→ **YOUR INSTRUCTIONS**
Reproduce the whole listing below exactly.

◇ ◇ ◇ ◇ ◇

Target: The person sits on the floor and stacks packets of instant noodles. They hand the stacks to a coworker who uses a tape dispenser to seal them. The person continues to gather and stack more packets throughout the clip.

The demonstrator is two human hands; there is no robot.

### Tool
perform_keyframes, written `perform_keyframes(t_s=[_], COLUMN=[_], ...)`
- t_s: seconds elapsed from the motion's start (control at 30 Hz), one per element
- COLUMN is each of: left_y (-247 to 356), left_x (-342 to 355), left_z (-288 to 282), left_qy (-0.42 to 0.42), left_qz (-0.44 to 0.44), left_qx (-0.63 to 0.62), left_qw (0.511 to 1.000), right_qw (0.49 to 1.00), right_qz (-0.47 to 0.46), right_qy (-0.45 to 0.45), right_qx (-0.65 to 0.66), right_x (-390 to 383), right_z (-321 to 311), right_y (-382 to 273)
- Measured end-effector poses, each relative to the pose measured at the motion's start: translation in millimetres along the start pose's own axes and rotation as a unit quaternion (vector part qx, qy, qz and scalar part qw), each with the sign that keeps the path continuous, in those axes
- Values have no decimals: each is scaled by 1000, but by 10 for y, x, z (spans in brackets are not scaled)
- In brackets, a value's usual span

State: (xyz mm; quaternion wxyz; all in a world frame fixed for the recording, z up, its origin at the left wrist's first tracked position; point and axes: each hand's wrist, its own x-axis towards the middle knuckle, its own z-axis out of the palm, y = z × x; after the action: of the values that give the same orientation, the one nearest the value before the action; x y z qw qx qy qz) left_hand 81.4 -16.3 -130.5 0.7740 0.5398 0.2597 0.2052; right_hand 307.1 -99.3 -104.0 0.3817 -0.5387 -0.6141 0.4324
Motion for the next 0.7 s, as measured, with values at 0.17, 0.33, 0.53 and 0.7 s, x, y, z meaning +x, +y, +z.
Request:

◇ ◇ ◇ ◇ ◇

→ **EXPECTED ANSWER**
Target: The person sits on the floor and stacks packets of instant noodles. They hand the stacks to a coworker who uses a tape dispenser to seal them. The person continues to gather and stack more packets throughout the clip.

The demonstrator is two human hands; there is no robot.

### Tool
perform_keyframes, written `perform_keyframes(t_s=[_], COLUMN=[_], ...)`
- t_s: seconds elapsed from the motion's start (control at 30 Hz), one per element
- COLUMN is each of: left_y (-247 to 356), left_x (-342 to 355), left_z (-288 to 282), left_qy (-0.42 to 0.42), left_qz (-0.44 to 0.44), left_qx (-0.63 to 0.62), left_qw (0.511 to 1.000), right_qw (0.49 to 1.00), right_qz (-0.47 to 0.46), right_qy (-0.45 to 0.45), right_qx (-0.65 to 0.66), right_x (-390 to 383), right_z (-321 to 311), right_y (-382 to 273)
- Measured end-effector poses, each relative to the pose measured at the motion's start: translation in millimetres along the start pose's own axes and rotation as a unit quaternion (vector part qx, qy, qz and scalar part qw), each with the sign that keeps the path continuous, in those axes
- Values have no decimals: each is scaled by 1000, but by 10 for y, x, z (spans in brackets are not scaled)
- In brackets, a value's usual span

State: (xyz mm; quaternion wxyz; all in a world frame fixed for the recording, z up, its origin at the left wrist's first tracked position; point and axes: each hand's wrist, its own x-axis towards the middle knuckle, its own z-axis out of the palm, y = z × x; after the action: of the values that give the same orientation, the one nearest the value before the action; x y z qw qx qy qz) left_hand 81.4 -16.3 -130.5 0.7740 0.5398 0.2597 0.2052; right_hand 307.1 -99.3 -104.0 0.3817 -0.5387 -0.6141 0.4324
Motion for the next 0.7 s, as measured, with values at 0.17, 0.33, 0.53 and 0.7 s, x, y, z meaning +x, +y, +z.
Request:

The given answer completes the exercise.